We have no space here to dwell at any length

upon the main causes of the second Afghan war; nor shall we enter into the discussion of whether it was the short-sightedness of the Conservatives in England, or the rashness of Lord Lytton, which precipitated that bloody campaign. But we cannot abstain from remarking that Shir Ali was by no means the innocent lamb he is represented to be by the Liberal politicians of Great Britain. Left to his own fate through the principles of "masterly inactivity," and getting, through his own efforts, upon the musnud of Kabul, the subsidies he got in the shape of presents from Calcutta were utterly inefficient to make this man a staunch ally of England.
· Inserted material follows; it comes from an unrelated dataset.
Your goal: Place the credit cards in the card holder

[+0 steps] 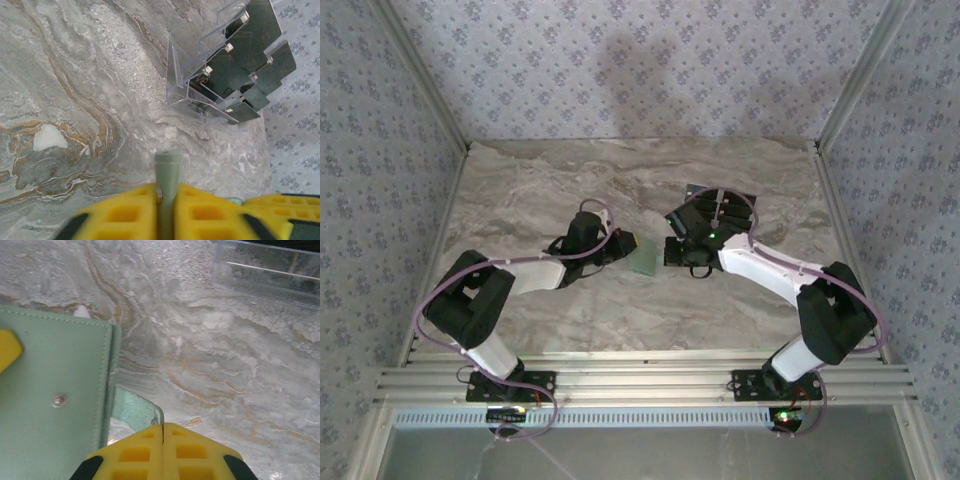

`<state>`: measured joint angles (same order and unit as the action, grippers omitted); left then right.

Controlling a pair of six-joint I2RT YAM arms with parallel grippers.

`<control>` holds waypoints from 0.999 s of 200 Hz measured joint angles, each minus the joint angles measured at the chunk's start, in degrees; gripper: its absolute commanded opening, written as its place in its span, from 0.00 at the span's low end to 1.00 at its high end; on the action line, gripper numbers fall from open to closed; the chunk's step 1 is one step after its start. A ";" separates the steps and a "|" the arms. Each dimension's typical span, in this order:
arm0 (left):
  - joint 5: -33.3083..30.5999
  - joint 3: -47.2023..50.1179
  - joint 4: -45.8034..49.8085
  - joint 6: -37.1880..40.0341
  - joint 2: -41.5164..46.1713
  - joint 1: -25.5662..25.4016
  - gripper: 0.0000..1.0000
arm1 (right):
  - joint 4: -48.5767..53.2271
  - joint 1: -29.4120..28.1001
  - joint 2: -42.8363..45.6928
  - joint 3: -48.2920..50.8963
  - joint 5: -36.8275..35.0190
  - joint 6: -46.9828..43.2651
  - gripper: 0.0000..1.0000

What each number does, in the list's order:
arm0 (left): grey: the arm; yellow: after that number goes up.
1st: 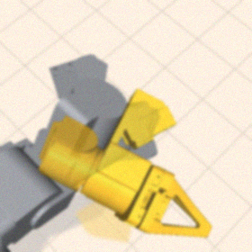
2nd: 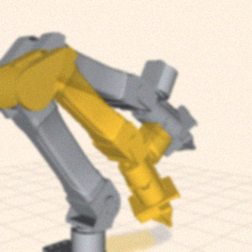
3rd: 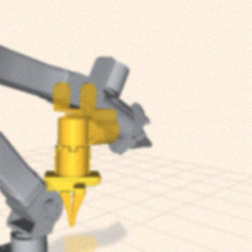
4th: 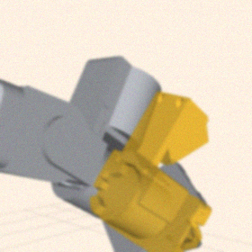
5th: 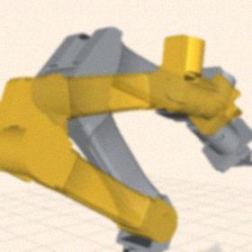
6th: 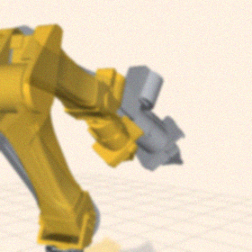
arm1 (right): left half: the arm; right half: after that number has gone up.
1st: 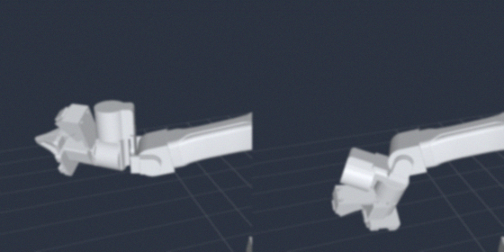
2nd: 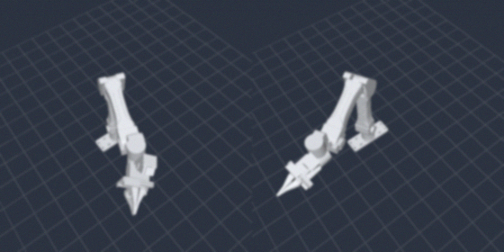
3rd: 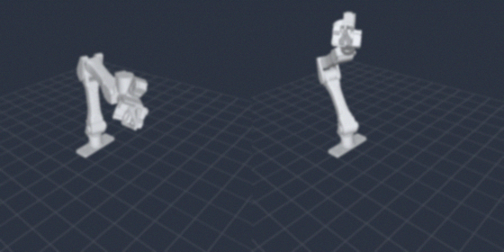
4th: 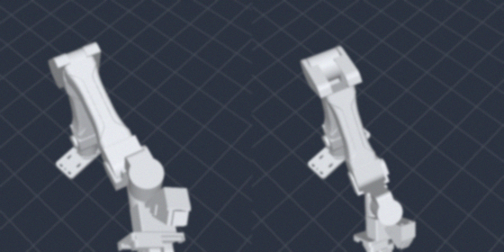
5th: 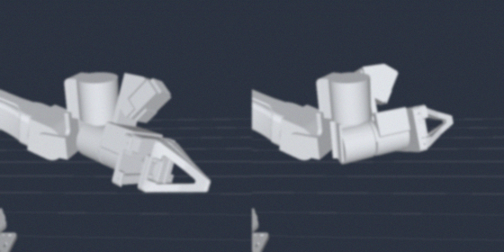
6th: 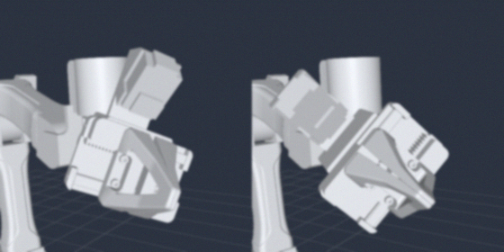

He was always sulky and always hankering after an increase in the subsidies, for he was more greedy than the rest of the Afghans; and, having been secretly spurred and pushed from Tashkend, it was but quite natural that the good understanding between him and Great Britain should have turned out a failure, that the meetings at Amballah and Simla proved unsuccessful, and that the second Afghan war was an unavoidable consequence of this long tension.

The history of the arrival of the Russian mission under Stolyetoff at Kabul, and the refusal of the Emir to receive the British mission, are too fresh in memory to require any reiteration.